----- Data listing

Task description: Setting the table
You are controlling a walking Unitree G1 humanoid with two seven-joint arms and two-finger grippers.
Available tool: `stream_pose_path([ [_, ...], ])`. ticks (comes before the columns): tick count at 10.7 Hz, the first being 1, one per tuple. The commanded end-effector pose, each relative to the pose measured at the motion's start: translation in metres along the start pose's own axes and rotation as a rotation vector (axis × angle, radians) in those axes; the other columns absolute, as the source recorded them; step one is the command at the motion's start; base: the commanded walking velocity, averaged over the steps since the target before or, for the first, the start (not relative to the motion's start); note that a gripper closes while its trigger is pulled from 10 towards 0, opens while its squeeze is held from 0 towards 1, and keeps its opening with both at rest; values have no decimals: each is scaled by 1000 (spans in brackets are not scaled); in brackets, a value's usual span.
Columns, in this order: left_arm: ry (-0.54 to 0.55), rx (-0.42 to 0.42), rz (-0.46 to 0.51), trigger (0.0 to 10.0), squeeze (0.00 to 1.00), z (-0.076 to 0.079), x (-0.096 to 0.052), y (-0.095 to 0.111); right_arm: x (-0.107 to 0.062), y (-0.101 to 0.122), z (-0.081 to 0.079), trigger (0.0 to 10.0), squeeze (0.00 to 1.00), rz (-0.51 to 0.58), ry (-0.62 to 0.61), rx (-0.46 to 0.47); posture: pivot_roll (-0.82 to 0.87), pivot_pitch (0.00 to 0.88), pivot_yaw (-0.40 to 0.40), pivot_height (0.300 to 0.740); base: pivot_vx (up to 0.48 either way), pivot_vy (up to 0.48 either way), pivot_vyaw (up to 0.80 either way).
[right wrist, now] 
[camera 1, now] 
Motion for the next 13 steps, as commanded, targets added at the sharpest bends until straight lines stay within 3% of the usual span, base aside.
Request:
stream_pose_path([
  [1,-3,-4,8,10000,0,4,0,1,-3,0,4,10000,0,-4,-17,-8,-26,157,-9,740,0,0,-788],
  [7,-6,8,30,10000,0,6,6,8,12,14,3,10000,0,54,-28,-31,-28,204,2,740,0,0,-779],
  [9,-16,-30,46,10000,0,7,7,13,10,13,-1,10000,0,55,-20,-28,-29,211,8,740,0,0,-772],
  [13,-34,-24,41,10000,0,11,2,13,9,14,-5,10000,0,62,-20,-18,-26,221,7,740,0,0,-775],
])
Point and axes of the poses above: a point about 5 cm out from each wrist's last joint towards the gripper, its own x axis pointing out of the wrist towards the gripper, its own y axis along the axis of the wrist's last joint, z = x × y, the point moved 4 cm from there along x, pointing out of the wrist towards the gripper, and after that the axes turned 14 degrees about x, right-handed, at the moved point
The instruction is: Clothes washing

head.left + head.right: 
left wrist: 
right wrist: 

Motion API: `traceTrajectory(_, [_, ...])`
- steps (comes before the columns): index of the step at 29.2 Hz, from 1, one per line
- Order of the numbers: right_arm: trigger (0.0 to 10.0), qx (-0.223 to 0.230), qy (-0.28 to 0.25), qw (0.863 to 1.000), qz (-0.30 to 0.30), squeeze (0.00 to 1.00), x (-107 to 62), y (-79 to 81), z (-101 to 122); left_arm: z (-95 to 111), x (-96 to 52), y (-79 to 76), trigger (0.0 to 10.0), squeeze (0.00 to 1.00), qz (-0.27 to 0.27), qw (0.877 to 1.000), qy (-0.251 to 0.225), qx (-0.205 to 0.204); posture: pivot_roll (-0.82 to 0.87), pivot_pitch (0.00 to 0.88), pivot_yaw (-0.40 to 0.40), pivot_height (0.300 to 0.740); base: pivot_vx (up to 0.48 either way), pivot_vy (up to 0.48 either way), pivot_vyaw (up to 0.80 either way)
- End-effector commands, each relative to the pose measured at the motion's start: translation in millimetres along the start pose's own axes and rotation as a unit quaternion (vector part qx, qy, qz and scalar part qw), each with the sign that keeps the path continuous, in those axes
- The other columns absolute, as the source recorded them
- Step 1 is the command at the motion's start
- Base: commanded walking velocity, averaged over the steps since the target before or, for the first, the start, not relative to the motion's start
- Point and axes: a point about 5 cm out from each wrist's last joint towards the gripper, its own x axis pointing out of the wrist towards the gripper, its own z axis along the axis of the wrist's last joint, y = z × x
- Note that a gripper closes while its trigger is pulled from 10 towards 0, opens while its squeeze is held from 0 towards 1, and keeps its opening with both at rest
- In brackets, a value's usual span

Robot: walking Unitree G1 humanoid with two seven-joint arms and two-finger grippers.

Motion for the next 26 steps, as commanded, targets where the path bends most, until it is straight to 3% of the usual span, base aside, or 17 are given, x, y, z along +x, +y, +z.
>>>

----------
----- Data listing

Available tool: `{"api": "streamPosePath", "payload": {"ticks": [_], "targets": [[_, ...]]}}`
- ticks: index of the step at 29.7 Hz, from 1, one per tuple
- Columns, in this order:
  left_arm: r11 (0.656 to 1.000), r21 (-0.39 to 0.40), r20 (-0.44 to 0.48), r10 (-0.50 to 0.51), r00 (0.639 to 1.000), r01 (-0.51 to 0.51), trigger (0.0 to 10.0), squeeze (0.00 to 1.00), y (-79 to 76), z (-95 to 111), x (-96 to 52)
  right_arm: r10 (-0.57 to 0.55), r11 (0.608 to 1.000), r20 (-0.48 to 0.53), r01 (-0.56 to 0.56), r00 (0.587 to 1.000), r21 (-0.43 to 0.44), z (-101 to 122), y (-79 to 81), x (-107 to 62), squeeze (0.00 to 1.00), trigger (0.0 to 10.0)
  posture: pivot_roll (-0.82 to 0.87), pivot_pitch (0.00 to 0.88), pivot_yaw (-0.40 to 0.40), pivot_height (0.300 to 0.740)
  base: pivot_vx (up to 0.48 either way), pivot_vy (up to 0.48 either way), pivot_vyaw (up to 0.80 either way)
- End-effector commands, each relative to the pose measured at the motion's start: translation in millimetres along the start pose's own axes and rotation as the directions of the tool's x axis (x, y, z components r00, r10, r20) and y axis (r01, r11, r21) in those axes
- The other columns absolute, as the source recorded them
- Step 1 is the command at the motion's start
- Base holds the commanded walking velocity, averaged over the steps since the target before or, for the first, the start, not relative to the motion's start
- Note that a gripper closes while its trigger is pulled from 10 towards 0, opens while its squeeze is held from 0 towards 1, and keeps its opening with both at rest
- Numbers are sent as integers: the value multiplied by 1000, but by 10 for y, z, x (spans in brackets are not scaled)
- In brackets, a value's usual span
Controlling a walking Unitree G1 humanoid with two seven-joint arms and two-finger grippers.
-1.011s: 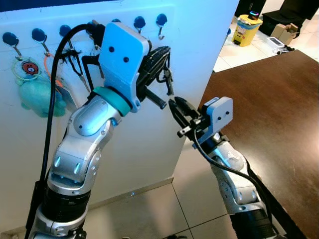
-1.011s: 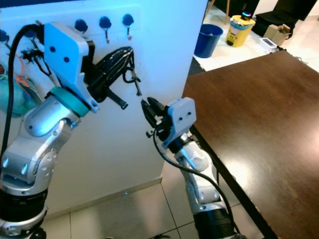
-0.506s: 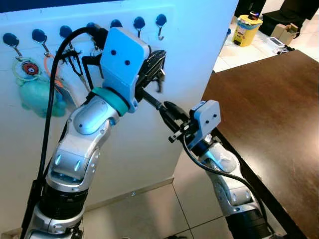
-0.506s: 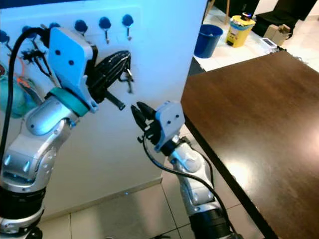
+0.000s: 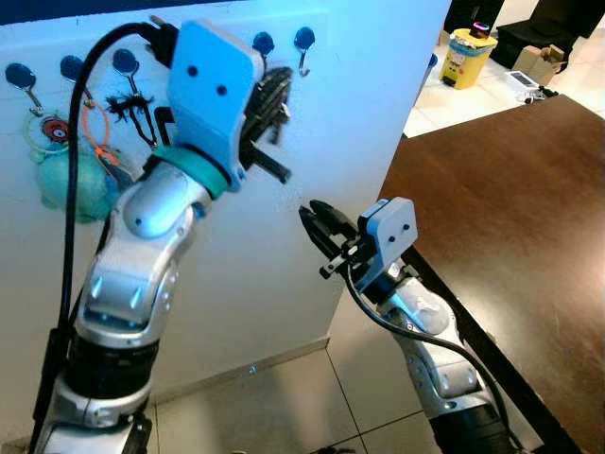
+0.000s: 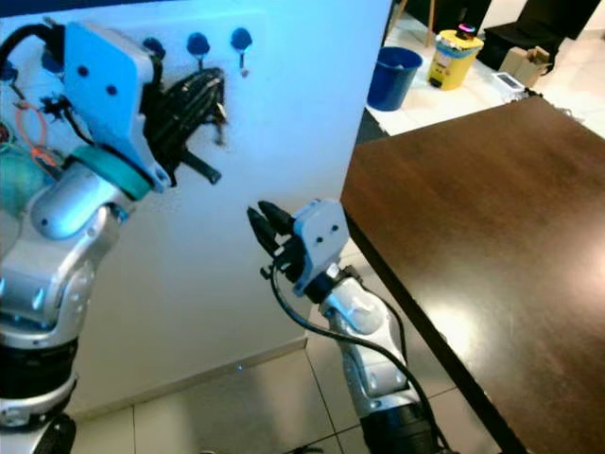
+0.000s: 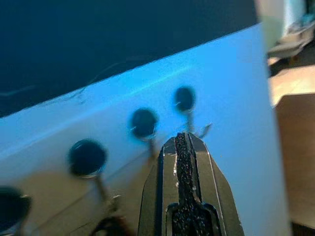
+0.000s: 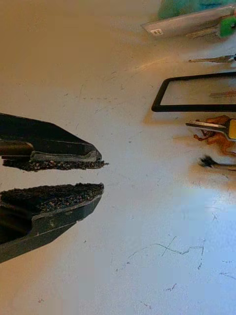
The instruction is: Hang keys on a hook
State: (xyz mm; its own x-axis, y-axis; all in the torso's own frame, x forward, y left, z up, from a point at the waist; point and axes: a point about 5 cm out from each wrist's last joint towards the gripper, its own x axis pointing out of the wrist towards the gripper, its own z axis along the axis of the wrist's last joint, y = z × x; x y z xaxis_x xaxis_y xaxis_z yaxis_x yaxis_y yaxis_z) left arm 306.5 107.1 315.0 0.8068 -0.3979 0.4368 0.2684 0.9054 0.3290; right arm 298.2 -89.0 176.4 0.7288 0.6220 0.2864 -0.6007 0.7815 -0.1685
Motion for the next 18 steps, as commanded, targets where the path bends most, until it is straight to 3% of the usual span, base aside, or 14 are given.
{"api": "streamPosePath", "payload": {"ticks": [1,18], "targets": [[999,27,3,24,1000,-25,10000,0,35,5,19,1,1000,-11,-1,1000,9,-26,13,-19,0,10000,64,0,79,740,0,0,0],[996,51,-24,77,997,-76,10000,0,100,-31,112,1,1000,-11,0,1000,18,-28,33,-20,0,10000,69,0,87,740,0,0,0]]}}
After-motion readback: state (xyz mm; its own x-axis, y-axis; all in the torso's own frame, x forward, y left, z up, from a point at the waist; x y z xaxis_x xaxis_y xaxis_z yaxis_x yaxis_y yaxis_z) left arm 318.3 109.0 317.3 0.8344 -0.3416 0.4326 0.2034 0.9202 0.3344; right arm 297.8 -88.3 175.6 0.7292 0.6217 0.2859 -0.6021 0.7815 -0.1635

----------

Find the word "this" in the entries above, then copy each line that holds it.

Columns, in this order: left_arm: ry (-0.54 to 0.55), rx (-0.42 to 0.42), rz (-0.46 to 0.51), trigger (0.0 to 10.0), squeeze (0.00 to 1.00), z (-0.076 to 0.079), x (-0.096 to 0.052), y (-0.095 to 0.111); right_arm: x (-0.107 to 0.062), y (-0.101 to 0.122), z (-0.081 to 0.079), trigger (0.0 to 10.0), squeeze (0.00 to 1.00), rz (-0.51 to 0.58), ry (-0.62 to 0.61), rx (-0.46 to 0.47); posture: pivot_roll (-0.82 to 0.87), pivot_pitch (0.00 to 0.88), pivot_yaw (-0.40 to 0.40), pivot_height (0.300 to 0.740); base: pivot_vx (up to 0.48 either way), pivot_vy (up to 0.48 either way), pivot_vyaw (up to 0.80 either way).
- Columns, in this order:

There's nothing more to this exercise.